We used AI to assess how the World Bank and the UK are recording climate funds. Our model identifies one in five of the Bank's projects as appearing suspicious and warranting further investigation, compared with the UK's one in 50.
As part of a programme of work on climate finance reporting practices, Development Initiatives is exploring the extent to which providers are misreporting their figures. Such misreporting clouds attempts to understand exactly what is being spent in the name of climate finance. This means there’s low accountability and no way of knowing how to improve public finance investments. As one approach, DI is trialling AI methods to probe the consistency of reporting from two major providers: the UK Foreign, Commonwealth & Development Office (FCDO) and the World Bank. Initial results cast doubt on billions of the World Bank’s climate finance.
For the international community to successfully tackle climate change, wealthy countries need to deliver on their climate finance promises. Accurate and consistent reporting is needed so that progress against these promises can be measured. However, as things stand, there are no rules on what can be reported as climate finance, leading to multiple approaches that produce wildly different numbers. Given the lack of any monitoring framework, reporting may not even be consistent across projects from the same contributors. Ahead of COP28, we conducted a pilot study; training and testing a machine-learning model to analyse reporting consistency using projects labelled as climate finance by the World Bank and the FCDO as our test cases. Our initial results suggest that billions of dollars of World Bank funds are misreported every year and highlights the need for more robust reporting systems to improve data and accountability.

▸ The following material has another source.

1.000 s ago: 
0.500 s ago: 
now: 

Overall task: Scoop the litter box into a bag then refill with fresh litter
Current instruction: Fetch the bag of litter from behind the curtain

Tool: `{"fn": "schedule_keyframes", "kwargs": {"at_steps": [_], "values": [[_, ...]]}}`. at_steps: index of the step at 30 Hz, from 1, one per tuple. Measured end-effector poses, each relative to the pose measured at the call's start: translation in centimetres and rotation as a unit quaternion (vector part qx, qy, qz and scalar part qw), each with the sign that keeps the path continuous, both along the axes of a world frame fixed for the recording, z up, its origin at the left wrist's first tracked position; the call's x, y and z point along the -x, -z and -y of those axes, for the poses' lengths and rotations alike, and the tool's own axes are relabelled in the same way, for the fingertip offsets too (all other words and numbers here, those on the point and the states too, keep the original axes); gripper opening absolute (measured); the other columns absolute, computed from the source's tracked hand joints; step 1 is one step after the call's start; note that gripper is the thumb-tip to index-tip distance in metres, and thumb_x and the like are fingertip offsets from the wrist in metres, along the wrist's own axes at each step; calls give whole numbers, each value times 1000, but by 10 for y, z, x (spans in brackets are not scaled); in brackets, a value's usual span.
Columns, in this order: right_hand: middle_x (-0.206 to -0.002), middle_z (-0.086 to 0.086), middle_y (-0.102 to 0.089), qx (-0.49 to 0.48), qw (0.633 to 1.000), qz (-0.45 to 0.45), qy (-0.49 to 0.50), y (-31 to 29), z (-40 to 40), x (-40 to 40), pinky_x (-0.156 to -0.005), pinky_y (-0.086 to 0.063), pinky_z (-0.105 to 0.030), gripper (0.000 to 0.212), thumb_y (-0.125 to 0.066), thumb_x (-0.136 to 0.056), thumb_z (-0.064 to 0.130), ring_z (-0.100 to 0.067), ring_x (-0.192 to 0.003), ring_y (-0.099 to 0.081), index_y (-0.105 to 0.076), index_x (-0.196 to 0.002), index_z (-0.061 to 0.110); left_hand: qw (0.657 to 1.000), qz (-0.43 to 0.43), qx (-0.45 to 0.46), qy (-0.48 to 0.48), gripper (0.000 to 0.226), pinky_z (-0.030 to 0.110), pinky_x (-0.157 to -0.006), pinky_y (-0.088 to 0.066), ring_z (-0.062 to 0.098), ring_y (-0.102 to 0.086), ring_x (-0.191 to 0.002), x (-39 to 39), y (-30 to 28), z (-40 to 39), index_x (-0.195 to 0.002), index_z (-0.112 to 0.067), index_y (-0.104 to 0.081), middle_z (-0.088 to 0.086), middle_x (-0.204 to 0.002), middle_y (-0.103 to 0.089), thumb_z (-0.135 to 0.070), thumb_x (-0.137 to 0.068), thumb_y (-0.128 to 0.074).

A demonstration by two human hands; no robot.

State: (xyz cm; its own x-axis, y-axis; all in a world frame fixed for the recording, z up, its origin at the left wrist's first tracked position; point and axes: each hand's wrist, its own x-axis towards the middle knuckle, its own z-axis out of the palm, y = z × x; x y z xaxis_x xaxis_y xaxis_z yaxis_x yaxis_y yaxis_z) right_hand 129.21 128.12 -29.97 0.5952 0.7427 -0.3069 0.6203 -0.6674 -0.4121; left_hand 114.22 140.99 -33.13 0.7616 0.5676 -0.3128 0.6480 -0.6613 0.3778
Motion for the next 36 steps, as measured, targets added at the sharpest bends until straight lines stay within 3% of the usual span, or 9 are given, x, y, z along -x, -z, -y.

DI’s previous work shows that the multiple inconsistencies in how climate finance is reported make it almost impossible to discern which projects have a genuine climate focus and which have been labelled that way for political expediency, based on what providers themselves report. To really understand the extent to which projects address climate change, careful evaluation of each project is needed. But given that there are hundreds of thousands of projects claiming to contribute to climate goals, it is impractical to manually assess each one. Instead, we used a natural language processing (NLP) model to see what light it could shed on reporting practices by assessing whether individual contributors are consistent in their reporting i.e. how accurately they’re applying their own climate finance codes to their projects. This exploratory approach can help us identify which projects are worth investigating in more detail, and which providers appear to be following a more coherent framework for designating projects as climate finance.
How does the process work?
The model we developed allows us to identify patterns in contributors’ reporting: words and phrases in project descriptions that are strongly associated with the contributor labelling that project as climate finance. The model can then be used to identify projects that don’t conform to these patterns: for example, projects labelled as climate finance despite not containing any words or phrases that signify why it should be and thus having a dubious connection to climate goals. This gives us an indication of:
- How many projects are incorrectly labelled as targeting climate change
- The US$ value of these misreported projects
- The number (and US$ total) of projects that do target climate change but aren’t reported as such.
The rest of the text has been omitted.